*Task instructions*. The data must be given again in full, with no line altered.

────

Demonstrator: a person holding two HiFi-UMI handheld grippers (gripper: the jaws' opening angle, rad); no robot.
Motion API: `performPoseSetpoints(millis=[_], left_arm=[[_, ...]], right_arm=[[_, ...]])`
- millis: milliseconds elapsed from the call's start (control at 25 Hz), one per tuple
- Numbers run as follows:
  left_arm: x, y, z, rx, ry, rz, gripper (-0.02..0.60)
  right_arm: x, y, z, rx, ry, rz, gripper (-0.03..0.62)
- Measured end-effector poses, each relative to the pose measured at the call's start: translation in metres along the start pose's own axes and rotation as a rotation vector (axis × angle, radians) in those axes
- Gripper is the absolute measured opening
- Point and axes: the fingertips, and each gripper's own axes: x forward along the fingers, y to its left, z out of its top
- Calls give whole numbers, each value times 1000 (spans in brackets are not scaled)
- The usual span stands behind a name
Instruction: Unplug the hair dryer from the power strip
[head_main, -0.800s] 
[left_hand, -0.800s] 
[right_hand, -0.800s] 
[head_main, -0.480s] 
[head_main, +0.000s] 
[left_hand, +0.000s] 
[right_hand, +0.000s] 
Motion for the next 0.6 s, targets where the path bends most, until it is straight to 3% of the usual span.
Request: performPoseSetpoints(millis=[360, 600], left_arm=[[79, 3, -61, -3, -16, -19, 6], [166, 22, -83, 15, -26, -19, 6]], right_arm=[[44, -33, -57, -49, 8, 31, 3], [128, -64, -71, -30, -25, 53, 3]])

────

*Answer for the task*.
Demonstrator: a person holding two HiFi-UMI handheld grippers (gripper: the jaws' opening angle, rad); no robot.
Motion API: `performPoseSetpoints(millis=[_], left_arm=[[_, ...]], right_arm=[[_, ...]])`
- millis: milliseconds elapsed from the call's start (control at 25 Hz), one per tuple
- Numbers run as follows:
  left_arm: x, y, z, rx, ry, rz, gripper (-0.02..0.60)
  right_arm: x, y, z, rx, ry, rz, gripper (-0.03..0.62)
- Measured end-effector poses, each relative to the pose measured at the call's start: translation in metres along the start pose's own axes and rotation as a rotation vector (axis × angle, radians) in those axes
- Gripper is the absolute measured opening
- Point and axes: the fingertips, and each gripper's own axes: x forward along the fingers, y to its left, z out of its top
- Calls give whole numbers, each value times 1000 (spans in brackets are not scaled)
- The usual span stands behind a name
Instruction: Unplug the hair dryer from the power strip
[head_main, -0.800s] 
[left_hand, -0.800s] 
[right_hand, -0.800s] 
[head_main, -0.480s] 
[head_main, +0.000s] 
[left_hand, +0.000s] 
[right_hand, +0.000s] 
Motion for the next 0.6 s, targets where the path bends most, until it is straight to 3% of the usual span.
Request: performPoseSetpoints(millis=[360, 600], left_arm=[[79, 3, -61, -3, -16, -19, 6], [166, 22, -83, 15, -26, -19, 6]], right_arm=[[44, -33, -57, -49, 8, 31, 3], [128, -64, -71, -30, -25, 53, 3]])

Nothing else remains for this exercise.